The second perspective has a smaller following, but I think the current exodus from mainline and institutional expressions of Christianity is rooted in either the understanding of the contrasting perspective or the search for its meaning. This perspective might be labeled "Follow God from Within."
The emphasis from this perspective is on having a knowing of the the direction of God's leading from within one's heart. The written word is not ignored, but the primary inspiration for decision-making is from within. This perspective attempts not only to understand God as existent beyond time and space on the earth but to know the human experience within the earth's boundary as an existence joined to limitless God and participating in His eternity even as the body breathes temporarily. Consider Colossians 3: 1-3.
Therefore if you have been raised up with Christ, keep seeking the things above, where Christ is, seated at the right hand of God. Set your mind on the things above, not on the things that are on earth. For you have died and your life is hidden with Christ in God.
There is violence done to meaning sometimes by analysis which pulls parts of the whole open for examination. This delineation of thought here for the purpose of discussion is in some ways artificial. Clearly we Christians live life as some composite of both views.
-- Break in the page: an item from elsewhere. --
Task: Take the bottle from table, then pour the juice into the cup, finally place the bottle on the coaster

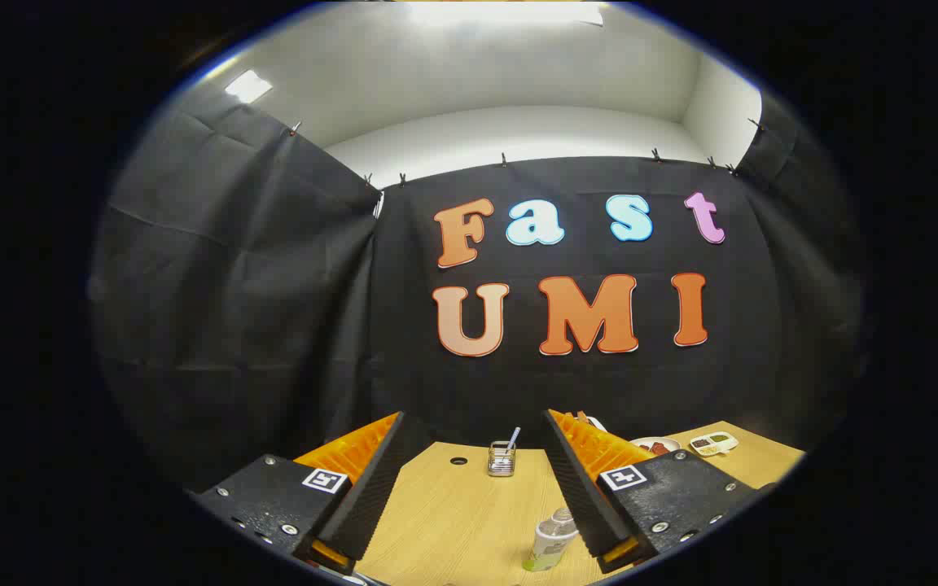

Hence my assertion in the last post that I am not calling one side wrong over the other. Based on Romans 10: 9-10 that if you confess with your mouth Jesus as Lord, and believe in your heart that God raised Him from the dead, you will be saved; for with the heart a person believes, resulting in righteousness, and with the mouth he confesses resulting in salvation.
God knows above and beyond us whose confession is from a true heart and produces righteousness unto salvation. However, this does not alter the idea that there exists two different ways to approach understanding God and walking with Him. The letter kills but the spirit gives life, taken from 2 Corinthians 3:6 is a mainstay of Christian thought and living. Though God is not blocked from reaching the true heart who is within a construct that is based on living to the letter of the written word, I believe an ever deepening relationship with God will develop further and further along the path of living in the moment in union with an eternal God who is not bound by time and space.